Copy out each line of the material that includes the word "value".

─── Supplied data ───

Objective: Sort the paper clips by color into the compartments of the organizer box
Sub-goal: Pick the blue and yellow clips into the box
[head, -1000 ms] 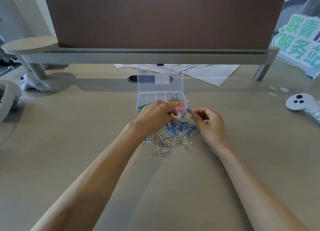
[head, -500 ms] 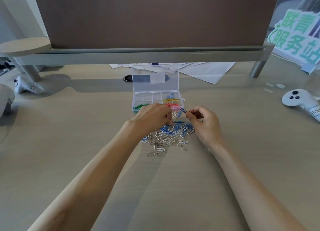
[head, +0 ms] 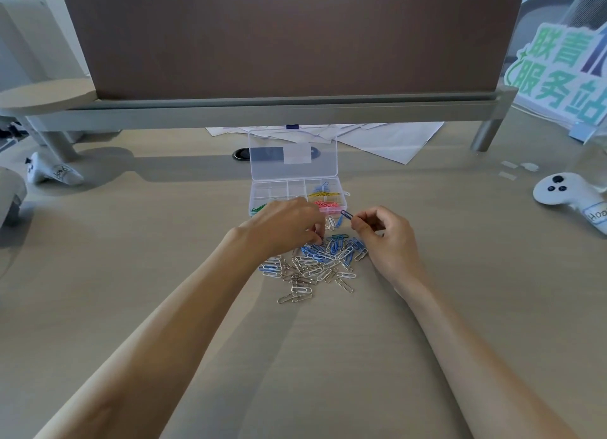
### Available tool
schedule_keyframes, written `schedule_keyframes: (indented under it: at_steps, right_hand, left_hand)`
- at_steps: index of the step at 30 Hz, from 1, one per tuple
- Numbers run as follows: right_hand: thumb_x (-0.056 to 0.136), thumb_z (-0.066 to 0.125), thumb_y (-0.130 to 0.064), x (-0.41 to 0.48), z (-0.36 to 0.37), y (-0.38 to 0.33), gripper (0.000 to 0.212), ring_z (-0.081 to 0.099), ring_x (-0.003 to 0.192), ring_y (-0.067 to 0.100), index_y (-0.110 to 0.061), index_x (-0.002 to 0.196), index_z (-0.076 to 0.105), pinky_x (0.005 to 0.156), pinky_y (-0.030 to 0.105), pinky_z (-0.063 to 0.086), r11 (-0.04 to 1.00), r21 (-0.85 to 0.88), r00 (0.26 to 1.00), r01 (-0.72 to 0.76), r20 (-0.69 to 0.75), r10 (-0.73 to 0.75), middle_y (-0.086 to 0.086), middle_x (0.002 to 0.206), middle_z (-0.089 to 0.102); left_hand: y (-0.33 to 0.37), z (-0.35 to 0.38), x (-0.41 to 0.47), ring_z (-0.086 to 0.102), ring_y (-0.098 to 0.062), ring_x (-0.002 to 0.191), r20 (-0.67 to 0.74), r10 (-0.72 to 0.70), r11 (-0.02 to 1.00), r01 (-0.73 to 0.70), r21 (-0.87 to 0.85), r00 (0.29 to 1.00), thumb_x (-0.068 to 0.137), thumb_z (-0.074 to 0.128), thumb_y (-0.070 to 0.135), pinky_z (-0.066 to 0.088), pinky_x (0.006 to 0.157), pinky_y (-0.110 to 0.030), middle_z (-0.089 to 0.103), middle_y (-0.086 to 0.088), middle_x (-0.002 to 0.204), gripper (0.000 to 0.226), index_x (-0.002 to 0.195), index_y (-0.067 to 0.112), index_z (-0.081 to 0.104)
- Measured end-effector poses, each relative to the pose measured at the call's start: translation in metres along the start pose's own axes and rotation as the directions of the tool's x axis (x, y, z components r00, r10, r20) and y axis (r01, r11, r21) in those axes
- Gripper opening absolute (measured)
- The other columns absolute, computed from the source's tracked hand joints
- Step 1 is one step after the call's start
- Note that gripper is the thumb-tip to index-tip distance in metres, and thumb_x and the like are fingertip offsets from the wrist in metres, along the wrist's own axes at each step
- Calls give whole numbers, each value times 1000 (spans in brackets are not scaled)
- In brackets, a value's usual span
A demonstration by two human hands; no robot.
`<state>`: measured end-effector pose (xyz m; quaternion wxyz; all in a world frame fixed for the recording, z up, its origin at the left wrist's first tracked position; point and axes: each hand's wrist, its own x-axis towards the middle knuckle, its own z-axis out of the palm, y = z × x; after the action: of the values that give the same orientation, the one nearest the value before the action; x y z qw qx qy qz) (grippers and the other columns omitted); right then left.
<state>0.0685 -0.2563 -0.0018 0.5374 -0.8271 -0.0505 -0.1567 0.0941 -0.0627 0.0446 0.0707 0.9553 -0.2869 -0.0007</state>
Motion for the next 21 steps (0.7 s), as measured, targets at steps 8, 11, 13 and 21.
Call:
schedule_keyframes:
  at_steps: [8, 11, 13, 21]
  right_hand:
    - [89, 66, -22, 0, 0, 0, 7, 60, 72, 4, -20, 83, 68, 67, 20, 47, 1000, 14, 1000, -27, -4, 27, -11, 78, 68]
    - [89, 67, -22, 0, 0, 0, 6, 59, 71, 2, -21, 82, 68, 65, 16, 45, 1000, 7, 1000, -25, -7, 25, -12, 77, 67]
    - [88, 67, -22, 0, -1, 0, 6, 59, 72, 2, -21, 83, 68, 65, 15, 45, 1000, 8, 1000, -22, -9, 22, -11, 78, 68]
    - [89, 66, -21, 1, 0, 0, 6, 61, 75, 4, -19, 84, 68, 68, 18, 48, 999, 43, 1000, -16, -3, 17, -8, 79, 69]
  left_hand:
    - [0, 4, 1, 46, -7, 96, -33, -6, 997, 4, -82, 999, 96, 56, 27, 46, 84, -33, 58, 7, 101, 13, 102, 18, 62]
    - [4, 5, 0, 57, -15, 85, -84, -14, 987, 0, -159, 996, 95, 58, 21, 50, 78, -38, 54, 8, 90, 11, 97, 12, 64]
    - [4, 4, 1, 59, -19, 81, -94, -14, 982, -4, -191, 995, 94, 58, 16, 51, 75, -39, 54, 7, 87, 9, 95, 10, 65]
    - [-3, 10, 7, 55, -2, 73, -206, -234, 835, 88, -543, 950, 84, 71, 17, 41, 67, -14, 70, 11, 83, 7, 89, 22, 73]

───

* _Answer space_
- Calls give whole numbers, each value times 1000 (spans in brackets are not scaled)
- In brackets, a value's usual span
`<state>`: measured end-effector pose (xyz m; quaternion wxyz; all in a world frame fixed for the recording, z up, its origin at the left wrist's first tracked position; point and axes: each hand's wrist, its own x-axis towards the middle knuckle, its own z-axis out of the palm, y = z × x; after the action: of the values that give the same orientation, the one nearest the value before the action; x y z qw qx qy qz) (grippers and the other columns omitted); right then left.

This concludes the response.